I took this Writing Quote Wednesday from Kurt Vonnegut (November 11, 1922–April 11, 2007). I was part of his lost NYU lecture on what it takes to be a writer that was recently posted on Brain Pickings.
I once ran into Mr. Vonnegut at Penn State. He was eating at a table across from me. The way I remember it, he was by himself looking off into the distance almost as if he was thinking up the plot to some new story he was working on or thinking about what kind of drawing he might want to do next.
I wasn’t brave enough to approach him and say hello, but he certainly made an impression on me, sitting there by himself, thinking.
It is even more moving, thinking about that moment, when I read the full quote:
“I’ve heard that a writer is lucky because he cures himself every day with his work. What everybody is well advised to do is to not write about your own life — this is, if you want to write fast.
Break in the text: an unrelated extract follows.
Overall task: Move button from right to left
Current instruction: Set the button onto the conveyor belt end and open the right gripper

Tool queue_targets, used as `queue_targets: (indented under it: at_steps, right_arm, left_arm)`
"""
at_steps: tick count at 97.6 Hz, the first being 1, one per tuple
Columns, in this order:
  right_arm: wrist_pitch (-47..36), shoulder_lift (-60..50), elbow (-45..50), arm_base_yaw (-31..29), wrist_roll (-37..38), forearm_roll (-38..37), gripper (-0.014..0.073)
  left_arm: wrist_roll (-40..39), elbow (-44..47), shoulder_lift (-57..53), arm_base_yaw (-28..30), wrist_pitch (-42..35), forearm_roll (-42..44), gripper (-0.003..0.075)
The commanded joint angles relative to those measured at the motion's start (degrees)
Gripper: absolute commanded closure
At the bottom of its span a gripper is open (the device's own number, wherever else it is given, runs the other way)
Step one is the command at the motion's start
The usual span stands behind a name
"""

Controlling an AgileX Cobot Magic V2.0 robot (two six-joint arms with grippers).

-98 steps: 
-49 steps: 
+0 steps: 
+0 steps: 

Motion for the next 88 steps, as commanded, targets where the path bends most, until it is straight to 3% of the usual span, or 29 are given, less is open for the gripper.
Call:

You will be writing about your own life anyway — but you won’t know it.
And, the thing is, in order to sit alone and work alone all day long, you must be a terrible overreacter. You’re sitting there doing what paranoids do — putting together clues, making them add up… Putting the fact that they put me in room 471… What does that mean and everything?
Well, nothing means anything — except the artist makes his living by pretending, by putting it in a meaningful hole, though no such holes exist.”
I’m doing some work right now to push through to the next level in my work and my life and one of the techniques I’m using involves drawing what I’m experiencing and then interpreting those drawings to gain insight into the situation. In my last session, which was a few weeks before I saw this quote, one of the drawings I did was of a man with several holes surrounding him. I had no idea what the holes were when I drew them and the man in the drawing had no idea what to do with them either.
Now I know that those holes I drew were meaningful holes to put my pretending in. Those holes do exist. Even though nothing means anything, putting our pretending in those holes is the way we, as artists, make our living.
Penn State English professor Kevin Boon had this to say back in 2007 about Mr. Vonnegut, “If I had to sum Vonnegut the man in one word, I would say he was, in all matters, gracious. If I had to sum his work, I would say that, in the end, the message threading his oeuvre is that people, as a whole, are cruel, but people, on an individual basis, are precious. Team players who are blindly loyal to ideologies are the primary reason the world has experienced so many atrocities (Dresden, Hiroshima, Auschwitz, slavery, racism, sexual intolerance, sexism, greed and the contemporary horrors of Iraq, Katrina, Darfur and so on), while the best results of our presence on Earth — a sonata by Mozart, a painting by Van Gogh, a poem by T.S. Eliot, a statue by Rodin, Gene Kelly dancing, Maria Callas singing — are the result of brilliant individuals producing single, epiphanous moments of beauty in a world that is largely inhumane.”